- Khaje Nafas Location within Iran
- Coordinates: 36°59′36″N 54°05′47″E﻿ / ﻿36.99333°N 54.09639°E
- Country: Iran
- Province: Golestan
- County: Gomishan
- District: Central
- Rural District: Jafarbay-ye Gharbi

Population (2016)
- • Total: 5,129
- Time zone: UTC+3:30 (IRST)

= Khaje Nafas =

Village in Golestan province, Iran

Khaje Nafas (خواجه نفس) (Note: Also romanized as Khāje Nafas, Khājeh Nafas, Khvajeh Nafas, and Khvājeh Nafas) is a village in, and the capital of, Jafarbay-ye Gharbi Rural District in the Central District of Gomishan County, Golestan province, Iran.

==Demographics==
===Population===
At the time of the 2006 National Census, the village's population was 4,390 in 892 households, when it was in the former Gomishan District of Torkaman County.
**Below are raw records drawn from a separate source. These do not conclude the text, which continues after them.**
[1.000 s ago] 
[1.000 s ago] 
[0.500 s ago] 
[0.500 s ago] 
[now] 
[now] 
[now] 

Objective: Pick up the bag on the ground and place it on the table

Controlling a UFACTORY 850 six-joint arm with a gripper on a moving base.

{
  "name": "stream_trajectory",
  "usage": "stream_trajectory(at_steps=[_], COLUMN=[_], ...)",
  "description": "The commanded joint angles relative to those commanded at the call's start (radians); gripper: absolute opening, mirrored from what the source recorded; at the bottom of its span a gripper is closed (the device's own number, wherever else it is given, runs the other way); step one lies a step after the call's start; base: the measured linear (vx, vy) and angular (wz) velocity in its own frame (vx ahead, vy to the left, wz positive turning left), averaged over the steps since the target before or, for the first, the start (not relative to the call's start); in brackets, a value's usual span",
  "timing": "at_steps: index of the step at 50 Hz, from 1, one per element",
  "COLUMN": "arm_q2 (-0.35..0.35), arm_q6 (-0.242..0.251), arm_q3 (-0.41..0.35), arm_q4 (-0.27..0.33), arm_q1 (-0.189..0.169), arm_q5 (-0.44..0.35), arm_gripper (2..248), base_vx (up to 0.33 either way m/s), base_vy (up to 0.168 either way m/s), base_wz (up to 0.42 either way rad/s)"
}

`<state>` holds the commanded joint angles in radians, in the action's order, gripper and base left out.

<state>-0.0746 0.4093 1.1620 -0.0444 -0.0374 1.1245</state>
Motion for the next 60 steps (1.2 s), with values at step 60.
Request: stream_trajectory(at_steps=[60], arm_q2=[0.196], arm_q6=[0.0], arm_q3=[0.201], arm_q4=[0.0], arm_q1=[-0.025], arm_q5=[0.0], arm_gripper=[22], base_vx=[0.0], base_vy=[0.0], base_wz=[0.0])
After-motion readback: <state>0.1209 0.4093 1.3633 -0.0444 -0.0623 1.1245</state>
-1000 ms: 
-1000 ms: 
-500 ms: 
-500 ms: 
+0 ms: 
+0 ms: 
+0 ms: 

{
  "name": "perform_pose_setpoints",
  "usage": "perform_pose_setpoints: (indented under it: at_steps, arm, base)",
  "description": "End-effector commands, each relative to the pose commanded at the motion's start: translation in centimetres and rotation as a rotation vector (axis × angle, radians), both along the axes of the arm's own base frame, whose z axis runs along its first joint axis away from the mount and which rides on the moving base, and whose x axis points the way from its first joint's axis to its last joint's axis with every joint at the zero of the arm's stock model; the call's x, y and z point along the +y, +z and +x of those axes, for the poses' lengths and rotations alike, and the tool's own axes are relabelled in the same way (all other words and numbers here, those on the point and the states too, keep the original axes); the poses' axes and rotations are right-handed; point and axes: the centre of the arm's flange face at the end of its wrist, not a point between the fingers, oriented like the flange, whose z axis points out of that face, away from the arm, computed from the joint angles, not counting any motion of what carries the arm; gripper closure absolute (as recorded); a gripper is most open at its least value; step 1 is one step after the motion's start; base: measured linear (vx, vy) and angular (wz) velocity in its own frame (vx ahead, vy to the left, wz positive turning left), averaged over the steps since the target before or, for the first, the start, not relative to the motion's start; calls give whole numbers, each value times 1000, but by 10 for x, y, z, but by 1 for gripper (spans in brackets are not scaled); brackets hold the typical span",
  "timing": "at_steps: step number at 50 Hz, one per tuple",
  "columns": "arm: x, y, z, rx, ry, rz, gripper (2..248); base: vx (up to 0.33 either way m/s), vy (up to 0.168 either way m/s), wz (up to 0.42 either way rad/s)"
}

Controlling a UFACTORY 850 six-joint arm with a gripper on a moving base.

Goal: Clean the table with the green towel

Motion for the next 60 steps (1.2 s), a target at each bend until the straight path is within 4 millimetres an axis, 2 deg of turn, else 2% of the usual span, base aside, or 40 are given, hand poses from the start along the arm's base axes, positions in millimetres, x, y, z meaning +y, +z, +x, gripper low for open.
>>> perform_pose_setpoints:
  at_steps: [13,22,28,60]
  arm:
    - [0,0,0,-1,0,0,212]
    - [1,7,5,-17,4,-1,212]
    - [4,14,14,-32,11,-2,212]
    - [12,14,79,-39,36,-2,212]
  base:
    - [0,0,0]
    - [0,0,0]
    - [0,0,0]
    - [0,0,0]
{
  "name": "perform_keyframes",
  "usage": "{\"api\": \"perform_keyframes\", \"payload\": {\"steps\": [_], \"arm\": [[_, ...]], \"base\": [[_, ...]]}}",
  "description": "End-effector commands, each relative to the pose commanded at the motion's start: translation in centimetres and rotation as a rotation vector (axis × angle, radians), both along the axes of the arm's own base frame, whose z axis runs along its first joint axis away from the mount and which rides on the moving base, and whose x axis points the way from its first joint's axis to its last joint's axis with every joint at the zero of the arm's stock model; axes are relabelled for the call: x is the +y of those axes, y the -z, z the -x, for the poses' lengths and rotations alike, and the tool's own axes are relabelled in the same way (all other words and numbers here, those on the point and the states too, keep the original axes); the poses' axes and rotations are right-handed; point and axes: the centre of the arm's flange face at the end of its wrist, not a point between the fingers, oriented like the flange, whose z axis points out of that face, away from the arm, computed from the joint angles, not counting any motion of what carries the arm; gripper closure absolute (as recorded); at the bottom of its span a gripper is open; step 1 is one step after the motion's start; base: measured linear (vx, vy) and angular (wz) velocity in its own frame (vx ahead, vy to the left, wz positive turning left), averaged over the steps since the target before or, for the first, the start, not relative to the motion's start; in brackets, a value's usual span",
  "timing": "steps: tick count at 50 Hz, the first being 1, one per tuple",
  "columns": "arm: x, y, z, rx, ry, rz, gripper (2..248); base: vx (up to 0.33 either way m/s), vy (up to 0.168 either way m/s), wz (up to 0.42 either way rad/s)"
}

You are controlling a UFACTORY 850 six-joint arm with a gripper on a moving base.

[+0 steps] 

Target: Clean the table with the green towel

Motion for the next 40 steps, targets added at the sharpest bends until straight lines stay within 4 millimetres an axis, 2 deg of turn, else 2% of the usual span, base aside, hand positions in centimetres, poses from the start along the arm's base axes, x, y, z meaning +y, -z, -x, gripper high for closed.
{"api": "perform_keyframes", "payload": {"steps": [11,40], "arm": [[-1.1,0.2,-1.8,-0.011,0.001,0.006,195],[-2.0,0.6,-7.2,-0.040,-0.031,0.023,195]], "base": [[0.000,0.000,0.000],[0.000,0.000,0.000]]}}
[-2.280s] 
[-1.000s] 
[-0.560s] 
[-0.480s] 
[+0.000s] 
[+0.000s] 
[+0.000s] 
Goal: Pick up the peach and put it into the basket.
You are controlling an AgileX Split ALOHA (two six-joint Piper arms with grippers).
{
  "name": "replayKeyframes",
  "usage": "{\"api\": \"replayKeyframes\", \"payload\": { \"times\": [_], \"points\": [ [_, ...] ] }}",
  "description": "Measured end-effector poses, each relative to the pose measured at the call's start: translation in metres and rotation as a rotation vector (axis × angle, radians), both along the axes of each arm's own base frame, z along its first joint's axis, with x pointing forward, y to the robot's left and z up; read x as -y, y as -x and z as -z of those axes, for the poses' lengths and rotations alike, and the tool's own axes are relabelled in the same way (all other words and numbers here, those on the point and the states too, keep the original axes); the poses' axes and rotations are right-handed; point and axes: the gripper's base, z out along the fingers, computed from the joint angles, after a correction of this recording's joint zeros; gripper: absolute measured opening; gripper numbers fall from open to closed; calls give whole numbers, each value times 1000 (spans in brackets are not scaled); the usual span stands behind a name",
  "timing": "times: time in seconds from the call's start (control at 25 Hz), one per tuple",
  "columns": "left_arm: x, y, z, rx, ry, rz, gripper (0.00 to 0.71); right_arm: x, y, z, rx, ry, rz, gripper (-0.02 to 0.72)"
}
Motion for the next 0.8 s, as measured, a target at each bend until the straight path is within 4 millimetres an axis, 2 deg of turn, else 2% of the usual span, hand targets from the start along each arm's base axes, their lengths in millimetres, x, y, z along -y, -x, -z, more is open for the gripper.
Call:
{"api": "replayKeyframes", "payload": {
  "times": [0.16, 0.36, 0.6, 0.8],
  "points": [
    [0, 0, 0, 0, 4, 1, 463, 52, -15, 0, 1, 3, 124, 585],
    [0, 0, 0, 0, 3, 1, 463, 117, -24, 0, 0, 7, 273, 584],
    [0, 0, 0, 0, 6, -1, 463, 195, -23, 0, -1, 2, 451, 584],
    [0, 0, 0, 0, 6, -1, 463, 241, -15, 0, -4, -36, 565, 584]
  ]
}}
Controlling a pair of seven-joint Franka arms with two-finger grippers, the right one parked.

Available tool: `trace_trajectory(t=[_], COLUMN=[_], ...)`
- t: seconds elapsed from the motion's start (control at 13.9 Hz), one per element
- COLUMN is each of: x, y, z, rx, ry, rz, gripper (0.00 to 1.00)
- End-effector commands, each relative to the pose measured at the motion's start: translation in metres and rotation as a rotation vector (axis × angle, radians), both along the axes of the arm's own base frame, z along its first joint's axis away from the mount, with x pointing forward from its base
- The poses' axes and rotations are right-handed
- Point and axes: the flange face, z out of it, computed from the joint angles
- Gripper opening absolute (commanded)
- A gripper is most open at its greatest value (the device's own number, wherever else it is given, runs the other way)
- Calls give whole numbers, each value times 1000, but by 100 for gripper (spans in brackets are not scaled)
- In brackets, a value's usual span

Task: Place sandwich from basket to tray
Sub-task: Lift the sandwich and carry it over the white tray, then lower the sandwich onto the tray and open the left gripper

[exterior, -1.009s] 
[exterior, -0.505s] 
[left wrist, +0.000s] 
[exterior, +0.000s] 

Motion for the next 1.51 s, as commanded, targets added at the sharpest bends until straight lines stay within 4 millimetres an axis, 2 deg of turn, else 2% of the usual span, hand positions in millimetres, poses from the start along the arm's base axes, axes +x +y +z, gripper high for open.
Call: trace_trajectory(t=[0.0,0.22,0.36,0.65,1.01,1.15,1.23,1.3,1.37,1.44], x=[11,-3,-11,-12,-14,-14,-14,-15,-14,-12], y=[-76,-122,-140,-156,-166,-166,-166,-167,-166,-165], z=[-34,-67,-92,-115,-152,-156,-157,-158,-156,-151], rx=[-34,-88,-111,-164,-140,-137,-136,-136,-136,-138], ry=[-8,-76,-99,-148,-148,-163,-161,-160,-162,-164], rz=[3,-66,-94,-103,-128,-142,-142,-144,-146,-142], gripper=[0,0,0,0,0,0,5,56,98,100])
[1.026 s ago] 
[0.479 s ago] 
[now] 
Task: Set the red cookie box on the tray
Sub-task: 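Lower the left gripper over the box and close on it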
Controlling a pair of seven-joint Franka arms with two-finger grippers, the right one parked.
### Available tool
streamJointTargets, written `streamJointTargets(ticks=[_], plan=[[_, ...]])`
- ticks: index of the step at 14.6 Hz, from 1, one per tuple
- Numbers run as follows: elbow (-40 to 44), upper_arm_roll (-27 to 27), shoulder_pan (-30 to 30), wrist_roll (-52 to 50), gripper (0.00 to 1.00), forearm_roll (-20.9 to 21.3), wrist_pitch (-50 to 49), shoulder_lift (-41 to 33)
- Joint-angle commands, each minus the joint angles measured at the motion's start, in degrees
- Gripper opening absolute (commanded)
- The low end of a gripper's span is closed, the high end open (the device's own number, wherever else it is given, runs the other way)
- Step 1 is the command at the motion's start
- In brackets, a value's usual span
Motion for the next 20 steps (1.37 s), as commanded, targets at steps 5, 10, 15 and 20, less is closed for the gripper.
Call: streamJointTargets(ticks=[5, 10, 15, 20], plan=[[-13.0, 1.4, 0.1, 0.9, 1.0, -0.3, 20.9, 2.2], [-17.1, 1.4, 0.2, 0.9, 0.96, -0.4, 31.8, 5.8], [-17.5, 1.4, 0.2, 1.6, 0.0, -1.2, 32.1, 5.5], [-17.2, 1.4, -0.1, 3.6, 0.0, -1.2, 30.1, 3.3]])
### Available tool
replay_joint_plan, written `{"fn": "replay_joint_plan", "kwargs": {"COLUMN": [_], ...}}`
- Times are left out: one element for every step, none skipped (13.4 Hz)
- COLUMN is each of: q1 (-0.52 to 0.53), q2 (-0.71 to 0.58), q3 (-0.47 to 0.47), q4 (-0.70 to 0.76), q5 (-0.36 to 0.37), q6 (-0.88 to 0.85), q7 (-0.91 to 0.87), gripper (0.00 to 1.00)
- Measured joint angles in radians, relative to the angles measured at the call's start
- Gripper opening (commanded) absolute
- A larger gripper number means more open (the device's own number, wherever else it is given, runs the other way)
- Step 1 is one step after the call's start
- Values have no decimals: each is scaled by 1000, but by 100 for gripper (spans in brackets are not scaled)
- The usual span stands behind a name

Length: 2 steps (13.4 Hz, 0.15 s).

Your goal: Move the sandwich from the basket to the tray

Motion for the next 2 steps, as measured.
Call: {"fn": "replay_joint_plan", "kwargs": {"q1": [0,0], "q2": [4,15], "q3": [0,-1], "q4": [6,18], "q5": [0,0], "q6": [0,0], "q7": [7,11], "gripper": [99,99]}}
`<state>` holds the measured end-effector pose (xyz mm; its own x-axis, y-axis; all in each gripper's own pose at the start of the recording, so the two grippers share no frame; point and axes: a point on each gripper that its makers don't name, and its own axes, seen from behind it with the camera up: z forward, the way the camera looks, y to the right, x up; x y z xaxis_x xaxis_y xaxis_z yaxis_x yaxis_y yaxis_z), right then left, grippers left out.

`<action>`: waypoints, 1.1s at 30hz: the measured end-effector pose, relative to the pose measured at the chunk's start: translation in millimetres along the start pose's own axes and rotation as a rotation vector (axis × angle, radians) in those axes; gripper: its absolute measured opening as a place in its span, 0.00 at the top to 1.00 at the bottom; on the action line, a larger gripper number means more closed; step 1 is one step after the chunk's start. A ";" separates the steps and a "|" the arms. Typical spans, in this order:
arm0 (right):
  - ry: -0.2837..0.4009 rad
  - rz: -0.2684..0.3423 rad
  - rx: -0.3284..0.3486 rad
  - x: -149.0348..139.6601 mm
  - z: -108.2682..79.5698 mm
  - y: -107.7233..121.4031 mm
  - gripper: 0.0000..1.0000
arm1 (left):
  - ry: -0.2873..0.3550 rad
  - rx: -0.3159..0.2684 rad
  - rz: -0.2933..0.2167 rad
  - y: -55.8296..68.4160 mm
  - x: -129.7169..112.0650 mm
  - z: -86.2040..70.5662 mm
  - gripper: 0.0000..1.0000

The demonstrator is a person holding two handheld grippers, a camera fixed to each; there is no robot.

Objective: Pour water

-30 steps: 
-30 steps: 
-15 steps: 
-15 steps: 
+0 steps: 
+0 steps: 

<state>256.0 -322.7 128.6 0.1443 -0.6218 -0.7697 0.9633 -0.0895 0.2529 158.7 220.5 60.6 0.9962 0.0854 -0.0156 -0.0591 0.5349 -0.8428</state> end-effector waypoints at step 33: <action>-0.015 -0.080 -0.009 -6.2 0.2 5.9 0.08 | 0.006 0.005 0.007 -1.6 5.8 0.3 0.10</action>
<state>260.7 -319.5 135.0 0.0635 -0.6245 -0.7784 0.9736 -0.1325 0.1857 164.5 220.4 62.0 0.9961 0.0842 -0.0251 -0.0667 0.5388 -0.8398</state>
The following census in 2011 counted 5,120 people in 1,208 households, by which time the district had been separated from the county in the establishment of Gomishan County. The rural district was transferred to the new Central District. The 2016 census measured the population of the village as 5,129 people in 1,429 households. It was the most populous village in its rural district.